What is Yoga?
Yoga provides a path of endless learning and discovery, delivering tools and techniques to assist and enhance every aspect of life. Yoga is an ancient eastern science. It has been practiced for thousands of years. Its depth is too big for words and it extends way beyond the parameters of our yoga mats.
It is impossible define Yoga in just a few hundred words; what follows is a brief introduction.
Yoga has been practiced for roughly 5000 years. Yoga has survived this incredible test of time and although our reasons for participating in yoga today may be very different from the early practitioners yoga brings so many benefits to all practitioners.
The Roots of Yoga
It is believed that Hatha Yoga was first practiced by members of the Vedic Civilisation, whose main settlements were on the banks of the Saraswati River (which is now dry) in the Indian states of Haryana and Punjab between 4500BC and 1800BC. The first written records of Hatha yoga date from around 3000BC, they were written by the Sage Putanjali in the ancient Vedic language of Sanskrit. Even today the Sanskrit names for the yoga postures or asanas are still commonly used; this reaffirms yoga’s foundation and age.
The Sanskrit words Ha and Tha translate to mean Sun and Moon. Yoga translates to mean yoke, union, join or fuse. Hatha Yoga therefore can be described as the union of the Sun and the Moon, which represents the joining of opposite forces to maintain a healthy balance.

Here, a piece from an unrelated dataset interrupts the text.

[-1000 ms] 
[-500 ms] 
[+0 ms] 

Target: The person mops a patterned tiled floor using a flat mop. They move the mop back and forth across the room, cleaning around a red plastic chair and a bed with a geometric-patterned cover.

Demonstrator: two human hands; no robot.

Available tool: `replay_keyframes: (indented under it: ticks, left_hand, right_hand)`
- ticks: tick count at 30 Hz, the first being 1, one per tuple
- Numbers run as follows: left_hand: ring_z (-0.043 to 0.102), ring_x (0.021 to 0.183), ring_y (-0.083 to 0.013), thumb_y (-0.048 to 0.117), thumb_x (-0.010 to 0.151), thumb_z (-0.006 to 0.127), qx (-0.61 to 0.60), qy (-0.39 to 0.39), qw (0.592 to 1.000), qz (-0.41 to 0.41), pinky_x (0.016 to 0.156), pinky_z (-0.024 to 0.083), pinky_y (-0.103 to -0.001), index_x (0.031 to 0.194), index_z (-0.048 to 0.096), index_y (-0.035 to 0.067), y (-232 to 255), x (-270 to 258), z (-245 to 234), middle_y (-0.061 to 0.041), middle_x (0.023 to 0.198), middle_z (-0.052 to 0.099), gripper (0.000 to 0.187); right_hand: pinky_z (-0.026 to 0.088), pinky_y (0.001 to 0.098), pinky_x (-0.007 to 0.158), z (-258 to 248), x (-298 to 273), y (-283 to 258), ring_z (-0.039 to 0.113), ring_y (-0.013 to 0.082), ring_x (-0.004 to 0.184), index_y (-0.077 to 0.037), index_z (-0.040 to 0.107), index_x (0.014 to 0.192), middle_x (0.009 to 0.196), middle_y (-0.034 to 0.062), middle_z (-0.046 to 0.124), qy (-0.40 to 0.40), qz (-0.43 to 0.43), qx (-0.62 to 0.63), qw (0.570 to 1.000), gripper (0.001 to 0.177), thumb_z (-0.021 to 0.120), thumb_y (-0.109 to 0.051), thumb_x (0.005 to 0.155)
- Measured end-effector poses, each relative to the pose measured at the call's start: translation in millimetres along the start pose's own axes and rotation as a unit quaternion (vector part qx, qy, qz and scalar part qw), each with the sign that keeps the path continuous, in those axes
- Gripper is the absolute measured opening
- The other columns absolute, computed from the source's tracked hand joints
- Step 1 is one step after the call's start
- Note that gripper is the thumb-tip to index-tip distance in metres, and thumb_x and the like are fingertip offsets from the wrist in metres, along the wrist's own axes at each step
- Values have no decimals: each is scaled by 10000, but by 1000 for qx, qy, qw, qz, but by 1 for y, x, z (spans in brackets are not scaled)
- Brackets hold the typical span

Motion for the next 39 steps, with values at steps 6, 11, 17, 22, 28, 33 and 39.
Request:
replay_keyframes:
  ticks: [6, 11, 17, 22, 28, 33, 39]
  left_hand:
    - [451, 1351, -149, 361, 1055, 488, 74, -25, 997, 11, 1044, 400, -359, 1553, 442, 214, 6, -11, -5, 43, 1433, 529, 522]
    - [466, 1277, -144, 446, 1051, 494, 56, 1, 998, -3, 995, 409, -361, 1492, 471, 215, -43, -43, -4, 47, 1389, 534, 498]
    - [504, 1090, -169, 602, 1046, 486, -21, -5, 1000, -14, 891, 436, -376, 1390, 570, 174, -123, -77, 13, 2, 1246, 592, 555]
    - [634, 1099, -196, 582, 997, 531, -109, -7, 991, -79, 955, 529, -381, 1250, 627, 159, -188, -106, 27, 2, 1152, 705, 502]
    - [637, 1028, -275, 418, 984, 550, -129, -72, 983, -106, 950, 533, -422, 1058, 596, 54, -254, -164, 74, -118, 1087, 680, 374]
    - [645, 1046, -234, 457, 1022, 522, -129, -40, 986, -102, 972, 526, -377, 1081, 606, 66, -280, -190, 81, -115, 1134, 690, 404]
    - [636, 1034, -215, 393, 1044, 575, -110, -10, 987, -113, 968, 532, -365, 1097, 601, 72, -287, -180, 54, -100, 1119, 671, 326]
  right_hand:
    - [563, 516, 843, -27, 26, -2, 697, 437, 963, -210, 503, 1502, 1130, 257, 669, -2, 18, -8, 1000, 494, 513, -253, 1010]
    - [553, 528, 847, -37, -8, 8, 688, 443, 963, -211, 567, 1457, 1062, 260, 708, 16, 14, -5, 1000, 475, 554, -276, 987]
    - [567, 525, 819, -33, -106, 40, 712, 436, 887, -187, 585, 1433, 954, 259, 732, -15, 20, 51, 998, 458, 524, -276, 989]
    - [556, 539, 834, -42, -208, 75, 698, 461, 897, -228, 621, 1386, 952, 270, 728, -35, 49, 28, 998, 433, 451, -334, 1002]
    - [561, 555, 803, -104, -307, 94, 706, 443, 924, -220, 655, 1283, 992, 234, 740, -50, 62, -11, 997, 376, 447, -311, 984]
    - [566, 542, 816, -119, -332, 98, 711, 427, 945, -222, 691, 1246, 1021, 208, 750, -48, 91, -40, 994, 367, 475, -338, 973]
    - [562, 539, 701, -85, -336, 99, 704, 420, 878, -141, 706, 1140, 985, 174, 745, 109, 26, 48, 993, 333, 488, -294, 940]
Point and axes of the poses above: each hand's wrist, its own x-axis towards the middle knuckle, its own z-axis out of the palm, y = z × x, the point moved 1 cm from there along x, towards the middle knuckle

Hatha Yoga was at first practiced only by men, usually the Sages or Rishes (seers or wise men) and was passed down from master to disciple within the environment of an Ashram; this system of learning was known as the Guru Kula. Boys would enter the Ashram at approximately 8 years of age, leaving their families behind to begin their yogic studies. They would learn from their teacher or yogi and perform daily chores which are known as Karma Yoga. Karma Yoga was practiced with the intention of removing any bad karma and preventing more from accumulating. The yogis believed that each soul had many incarnations, each incarnation was depicted by the level of Karma accumulated during previous incarnations and once all bad karma had been eliminated one could move towards Samadhi or enlightenment.
To achieve enlightenment Hatha Yoga was used to fine-tune body and mind so that both were free from impurities and illness. This would enable the practitioner to sit and meditate uninterrupted for very long periods of time without even minor aches and pains which could distract the mind and disrupt the path to enlightenment.
Over such a vast period of time Hatha Yoga has changed and evolved in many ways, the information and practices passed on by teachers to their students has varied immensely. Many teachers and students have brought their own experiences into their teachings and practice. As a result many different forms of yoga have been created and these are now practiced by millions of people around the world for countless different reasons.
Today enlightenment might still be the ultimate goal for some yogis but for most practitioners yoga is an ever unfolding system which brings many, many physical and emotional benefits to all aspects of modern life.
Some form of yoga can be practiced by everyone regardless of age or physical ability as practices range from sitting or lying breathing slowly right through to more gymnastic poses, yoga has something for everyone.
Yoga is a powerful tool that will enrich so many different areas of our lives. Yoga techniques will help us deal with whatever challenges or changes life presents to us.